*EXERCISE DIRECTIONS:*
How many lines in the records below contain the word "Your"? Reply with the number alone.

*TASK INPUT:*
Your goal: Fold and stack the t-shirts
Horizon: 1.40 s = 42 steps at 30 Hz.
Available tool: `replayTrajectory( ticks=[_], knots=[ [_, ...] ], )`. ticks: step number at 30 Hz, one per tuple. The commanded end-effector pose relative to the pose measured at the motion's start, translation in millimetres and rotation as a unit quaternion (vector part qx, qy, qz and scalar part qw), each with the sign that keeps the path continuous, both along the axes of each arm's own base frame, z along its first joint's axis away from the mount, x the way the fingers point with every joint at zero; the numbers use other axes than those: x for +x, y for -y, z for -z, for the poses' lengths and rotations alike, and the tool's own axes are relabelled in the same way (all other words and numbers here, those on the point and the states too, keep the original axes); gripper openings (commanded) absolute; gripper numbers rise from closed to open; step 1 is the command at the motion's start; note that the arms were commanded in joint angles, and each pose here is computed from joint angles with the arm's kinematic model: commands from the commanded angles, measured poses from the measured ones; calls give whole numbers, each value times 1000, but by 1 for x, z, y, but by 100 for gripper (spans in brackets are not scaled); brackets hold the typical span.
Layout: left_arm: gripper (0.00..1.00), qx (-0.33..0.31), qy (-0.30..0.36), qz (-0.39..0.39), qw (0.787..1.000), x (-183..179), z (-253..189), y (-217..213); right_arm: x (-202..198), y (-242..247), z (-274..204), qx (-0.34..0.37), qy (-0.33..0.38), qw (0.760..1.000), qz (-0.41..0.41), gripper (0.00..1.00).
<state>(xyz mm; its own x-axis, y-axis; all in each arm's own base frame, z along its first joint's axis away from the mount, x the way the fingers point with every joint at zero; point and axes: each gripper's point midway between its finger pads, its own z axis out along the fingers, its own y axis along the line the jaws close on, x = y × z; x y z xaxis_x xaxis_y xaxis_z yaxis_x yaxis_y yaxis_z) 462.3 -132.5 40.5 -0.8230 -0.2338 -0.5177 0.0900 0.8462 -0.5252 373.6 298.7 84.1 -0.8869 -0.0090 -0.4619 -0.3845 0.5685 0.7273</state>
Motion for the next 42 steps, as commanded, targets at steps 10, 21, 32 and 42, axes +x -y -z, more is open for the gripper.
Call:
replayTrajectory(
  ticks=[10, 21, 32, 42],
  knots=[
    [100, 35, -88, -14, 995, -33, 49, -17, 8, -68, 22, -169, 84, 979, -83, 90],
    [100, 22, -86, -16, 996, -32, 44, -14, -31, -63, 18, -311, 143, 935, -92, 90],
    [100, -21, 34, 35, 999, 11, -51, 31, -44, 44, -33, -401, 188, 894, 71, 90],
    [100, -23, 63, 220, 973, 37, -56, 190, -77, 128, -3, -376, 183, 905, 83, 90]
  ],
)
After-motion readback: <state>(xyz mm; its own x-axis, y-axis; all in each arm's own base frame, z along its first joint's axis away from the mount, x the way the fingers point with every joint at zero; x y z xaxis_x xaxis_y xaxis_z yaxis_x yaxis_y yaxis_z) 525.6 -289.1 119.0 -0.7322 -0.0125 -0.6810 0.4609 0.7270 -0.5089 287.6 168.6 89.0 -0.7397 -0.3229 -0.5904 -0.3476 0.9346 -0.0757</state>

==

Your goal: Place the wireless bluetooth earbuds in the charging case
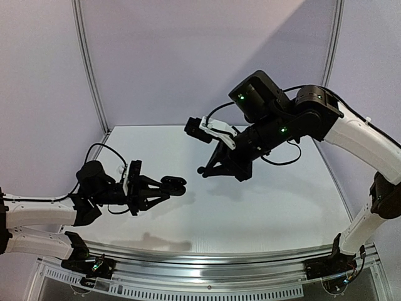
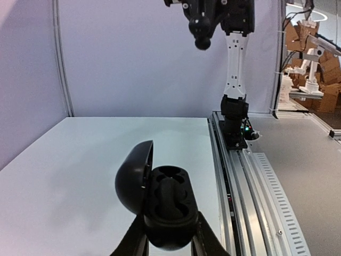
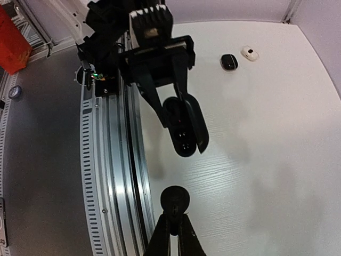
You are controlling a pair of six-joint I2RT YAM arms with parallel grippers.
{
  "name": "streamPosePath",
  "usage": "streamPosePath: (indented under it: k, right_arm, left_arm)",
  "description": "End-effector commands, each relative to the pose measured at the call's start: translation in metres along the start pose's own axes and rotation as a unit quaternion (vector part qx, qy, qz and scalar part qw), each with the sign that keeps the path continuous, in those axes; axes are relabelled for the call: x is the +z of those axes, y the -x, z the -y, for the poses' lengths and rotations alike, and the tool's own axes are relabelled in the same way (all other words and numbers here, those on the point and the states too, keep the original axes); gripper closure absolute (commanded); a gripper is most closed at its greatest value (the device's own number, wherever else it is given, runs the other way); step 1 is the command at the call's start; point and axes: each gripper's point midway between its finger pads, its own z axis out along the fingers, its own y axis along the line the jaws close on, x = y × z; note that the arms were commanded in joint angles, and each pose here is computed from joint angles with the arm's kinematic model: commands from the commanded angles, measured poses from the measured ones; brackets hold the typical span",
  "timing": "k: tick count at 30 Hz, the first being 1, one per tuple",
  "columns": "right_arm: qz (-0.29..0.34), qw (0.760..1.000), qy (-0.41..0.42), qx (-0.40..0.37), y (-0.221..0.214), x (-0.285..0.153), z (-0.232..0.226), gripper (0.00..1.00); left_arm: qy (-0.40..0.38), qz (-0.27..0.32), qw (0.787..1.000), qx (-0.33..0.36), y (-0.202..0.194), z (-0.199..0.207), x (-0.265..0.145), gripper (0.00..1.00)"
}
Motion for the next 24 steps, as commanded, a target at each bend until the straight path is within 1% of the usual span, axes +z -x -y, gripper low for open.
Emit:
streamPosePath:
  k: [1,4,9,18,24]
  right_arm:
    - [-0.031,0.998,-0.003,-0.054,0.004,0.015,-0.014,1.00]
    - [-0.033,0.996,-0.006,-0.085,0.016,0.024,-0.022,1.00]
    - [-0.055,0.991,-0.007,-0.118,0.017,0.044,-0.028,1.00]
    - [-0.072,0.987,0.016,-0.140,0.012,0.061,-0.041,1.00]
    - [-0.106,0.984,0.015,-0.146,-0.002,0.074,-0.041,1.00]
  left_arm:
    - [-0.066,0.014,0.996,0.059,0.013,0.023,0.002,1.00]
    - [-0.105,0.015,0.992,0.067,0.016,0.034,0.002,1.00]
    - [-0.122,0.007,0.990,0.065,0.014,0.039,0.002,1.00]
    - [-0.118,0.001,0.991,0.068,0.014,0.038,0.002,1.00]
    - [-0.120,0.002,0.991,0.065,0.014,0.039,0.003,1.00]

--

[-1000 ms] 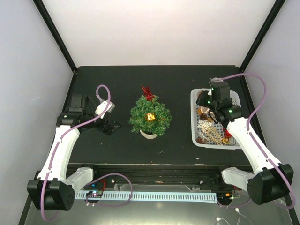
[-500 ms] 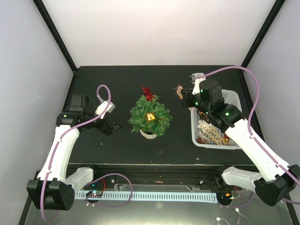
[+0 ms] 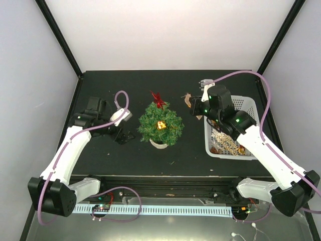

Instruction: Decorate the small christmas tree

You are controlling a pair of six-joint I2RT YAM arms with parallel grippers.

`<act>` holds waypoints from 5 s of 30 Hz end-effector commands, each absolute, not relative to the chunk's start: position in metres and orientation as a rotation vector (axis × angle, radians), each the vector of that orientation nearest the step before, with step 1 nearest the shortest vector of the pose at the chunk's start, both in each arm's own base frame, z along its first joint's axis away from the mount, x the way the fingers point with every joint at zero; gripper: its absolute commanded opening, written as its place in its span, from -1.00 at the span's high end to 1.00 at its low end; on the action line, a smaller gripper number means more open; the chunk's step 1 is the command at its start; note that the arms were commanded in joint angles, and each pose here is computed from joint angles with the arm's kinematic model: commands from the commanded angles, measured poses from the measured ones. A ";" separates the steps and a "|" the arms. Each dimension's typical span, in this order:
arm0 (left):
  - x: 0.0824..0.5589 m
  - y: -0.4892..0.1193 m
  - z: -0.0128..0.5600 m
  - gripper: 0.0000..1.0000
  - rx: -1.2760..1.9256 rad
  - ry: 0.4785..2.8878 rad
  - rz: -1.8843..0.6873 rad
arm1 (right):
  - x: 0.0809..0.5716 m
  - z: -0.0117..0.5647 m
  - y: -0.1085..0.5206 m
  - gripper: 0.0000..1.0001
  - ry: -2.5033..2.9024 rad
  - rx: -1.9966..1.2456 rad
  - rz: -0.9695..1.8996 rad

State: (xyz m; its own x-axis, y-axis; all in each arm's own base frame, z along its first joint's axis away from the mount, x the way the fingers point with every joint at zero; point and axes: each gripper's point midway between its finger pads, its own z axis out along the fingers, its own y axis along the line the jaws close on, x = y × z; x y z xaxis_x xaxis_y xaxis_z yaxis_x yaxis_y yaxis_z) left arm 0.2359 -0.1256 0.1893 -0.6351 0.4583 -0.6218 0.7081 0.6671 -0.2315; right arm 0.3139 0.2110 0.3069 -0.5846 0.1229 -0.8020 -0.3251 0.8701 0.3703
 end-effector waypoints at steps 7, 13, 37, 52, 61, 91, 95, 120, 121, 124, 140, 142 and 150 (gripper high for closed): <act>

*SOLUTION:*
2